◆ Exercise goal:
Using the records below, repeat exactly the lines from the one holding "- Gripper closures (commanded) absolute" through the one holding "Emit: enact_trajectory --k", both ends included, and no others.
+++
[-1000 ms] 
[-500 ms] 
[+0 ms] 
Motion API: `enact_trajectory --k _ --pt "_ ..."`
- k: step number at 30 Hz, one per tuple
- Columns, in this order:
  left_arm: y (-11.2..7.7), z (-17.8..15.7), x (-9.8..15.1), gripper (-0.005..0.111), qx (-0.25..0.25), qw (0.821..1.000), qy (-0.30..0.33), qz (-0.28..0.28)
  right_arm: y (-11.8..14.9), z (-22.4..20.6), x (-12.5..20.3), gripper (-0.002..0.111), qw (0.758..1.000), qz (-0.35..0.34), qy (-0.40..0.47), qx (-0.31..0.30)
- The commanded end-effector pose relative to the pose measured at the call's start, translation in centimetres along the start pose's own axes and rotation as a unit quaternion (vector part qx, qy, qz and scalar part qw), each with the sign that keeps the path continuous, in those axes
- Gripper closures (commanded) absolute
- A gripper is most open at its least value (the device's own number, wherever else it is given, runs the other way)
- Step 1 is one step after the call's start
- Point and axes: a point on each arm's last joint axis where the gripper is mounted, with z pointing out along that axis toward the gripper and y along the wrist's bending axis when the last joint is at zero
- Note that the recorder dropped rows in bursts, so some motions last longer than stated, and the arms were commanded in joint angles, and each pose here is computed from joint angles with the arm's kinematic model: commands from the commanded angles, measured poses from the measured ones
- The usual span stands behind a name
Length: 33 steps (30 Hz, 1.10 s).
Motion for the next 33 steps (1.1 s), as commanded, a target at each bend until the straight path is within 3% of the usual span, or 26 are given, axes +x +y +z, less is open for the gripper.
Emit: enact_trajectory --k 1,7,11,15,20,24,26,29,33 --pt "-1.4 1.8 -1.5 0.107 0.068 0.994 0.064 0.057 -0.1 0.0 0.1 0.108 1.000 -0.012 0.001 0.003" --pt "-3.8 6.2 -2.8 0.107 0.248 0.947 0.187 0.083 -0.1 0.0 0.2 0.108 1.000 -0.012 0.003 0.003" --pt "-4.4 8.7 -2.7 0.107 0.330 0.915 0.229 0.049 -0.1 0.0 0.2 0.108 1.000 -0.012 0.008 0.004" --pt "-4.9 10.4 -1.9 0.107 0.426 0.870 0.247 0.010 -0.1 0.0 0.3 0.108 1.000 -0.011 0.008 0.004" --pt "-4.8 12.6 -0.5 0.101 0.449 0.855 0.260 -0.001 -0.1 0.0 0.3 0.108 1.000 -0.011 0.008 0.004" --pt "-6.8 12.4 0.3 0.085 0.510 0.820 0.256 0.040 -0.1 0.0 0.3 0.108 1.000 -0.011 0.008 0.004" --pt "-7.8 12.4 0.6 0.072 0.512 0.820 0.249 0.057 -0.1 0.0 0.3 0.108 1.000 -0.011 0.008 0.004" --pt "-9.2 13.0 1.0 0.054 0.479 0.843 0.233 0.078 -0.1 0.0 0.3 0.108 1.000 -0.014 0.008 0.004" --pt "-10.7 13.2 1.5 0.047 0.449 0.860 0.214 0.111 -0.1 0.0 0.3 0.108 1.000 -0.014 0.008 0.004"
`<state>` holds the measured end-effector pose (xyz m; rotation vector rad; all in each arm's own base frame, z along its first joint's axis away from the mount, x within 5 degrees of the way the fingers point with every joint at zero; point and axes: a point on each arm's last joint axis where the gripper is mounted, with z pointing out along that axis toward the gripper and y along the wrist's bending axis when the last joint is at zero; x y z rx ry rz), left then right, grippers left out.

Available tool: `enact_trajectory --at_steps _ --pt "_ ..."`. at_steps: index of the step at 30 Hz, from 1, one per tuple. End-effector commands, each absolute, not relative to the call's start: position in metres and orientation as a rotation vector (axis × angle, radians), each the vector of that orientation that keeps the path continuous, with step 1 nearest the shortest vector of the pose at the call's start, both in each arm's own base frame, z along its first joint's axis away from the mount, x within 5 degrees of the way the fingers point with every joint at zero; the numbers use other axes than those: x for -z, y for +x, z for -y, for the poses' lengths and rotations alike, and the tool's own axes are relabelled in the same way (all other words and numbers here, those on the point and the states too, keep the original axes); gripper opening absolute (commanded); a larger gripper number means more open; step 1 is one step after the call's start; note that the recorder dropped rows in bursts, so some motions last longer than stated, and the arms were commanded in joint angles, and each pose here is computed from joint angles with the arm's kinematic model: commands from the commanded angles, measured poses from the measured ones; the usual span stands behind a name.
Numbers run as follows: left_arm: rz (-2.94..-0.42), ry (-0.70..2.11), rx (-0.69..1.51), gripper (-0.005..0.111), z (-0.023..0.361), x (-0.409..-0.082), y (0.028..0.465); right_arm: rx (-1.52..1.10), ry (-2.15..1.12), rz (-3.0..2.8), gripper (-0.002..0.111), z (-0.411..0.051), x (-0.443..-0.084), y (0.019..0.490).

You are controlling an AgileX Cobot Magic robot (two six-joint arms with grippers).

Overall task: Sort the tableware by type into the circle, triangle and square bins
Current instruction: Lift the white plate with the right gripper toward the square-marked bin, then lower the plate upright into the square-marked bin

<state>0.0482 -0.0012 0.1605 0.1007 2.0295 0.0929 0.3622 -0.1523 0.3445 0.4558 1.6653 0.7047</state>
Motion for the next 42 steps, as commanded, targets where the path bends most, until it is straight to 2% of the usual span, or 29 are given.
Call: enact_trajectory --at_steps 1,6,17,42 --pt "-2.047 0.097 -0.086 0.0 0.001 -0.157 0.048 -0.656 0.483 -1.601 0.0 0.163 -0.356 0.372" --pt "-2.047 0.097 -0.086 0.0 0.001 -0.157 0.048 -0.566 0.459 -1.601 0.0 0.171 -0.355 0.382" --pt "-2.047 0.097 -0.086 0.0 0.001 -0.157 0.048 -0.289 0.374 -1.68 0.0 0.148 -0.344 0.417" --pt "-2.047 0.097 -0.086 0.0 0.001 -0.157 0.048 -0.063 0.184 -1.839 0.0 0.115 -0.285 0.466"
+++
◆ Response to this task:
- Gripper closures (commanded) absolute
- A gripper is most open at its least value (the device's own number, wherever else it is given, runs the other way)
- Step 1 is one step after the call's start
- Point and axes: a point on each arm's last joint axis where the gripper is mounted, with z pointing out along that axis toward the gripper and y along the wrist's bending axis when the last joint is at zero
- Note that the recorder dropped rows in bursts, so some motions last longer than stated, and the arms were commanded in joint angles, and each pose here is computed from joint angles with the arm's kinematic model: commands from the commanded angles, measured poses from the measured ones
- The usual span stands behind a name
Length: 33 steps (30 Hz, 1.10 s).
Motion for the next 33 steps (1.1 s), as commanded, a target at each bend until the straight path is within 3% of the usual span, or 26 are given, axes +x +y +z, less is open for the gripper.
Emit: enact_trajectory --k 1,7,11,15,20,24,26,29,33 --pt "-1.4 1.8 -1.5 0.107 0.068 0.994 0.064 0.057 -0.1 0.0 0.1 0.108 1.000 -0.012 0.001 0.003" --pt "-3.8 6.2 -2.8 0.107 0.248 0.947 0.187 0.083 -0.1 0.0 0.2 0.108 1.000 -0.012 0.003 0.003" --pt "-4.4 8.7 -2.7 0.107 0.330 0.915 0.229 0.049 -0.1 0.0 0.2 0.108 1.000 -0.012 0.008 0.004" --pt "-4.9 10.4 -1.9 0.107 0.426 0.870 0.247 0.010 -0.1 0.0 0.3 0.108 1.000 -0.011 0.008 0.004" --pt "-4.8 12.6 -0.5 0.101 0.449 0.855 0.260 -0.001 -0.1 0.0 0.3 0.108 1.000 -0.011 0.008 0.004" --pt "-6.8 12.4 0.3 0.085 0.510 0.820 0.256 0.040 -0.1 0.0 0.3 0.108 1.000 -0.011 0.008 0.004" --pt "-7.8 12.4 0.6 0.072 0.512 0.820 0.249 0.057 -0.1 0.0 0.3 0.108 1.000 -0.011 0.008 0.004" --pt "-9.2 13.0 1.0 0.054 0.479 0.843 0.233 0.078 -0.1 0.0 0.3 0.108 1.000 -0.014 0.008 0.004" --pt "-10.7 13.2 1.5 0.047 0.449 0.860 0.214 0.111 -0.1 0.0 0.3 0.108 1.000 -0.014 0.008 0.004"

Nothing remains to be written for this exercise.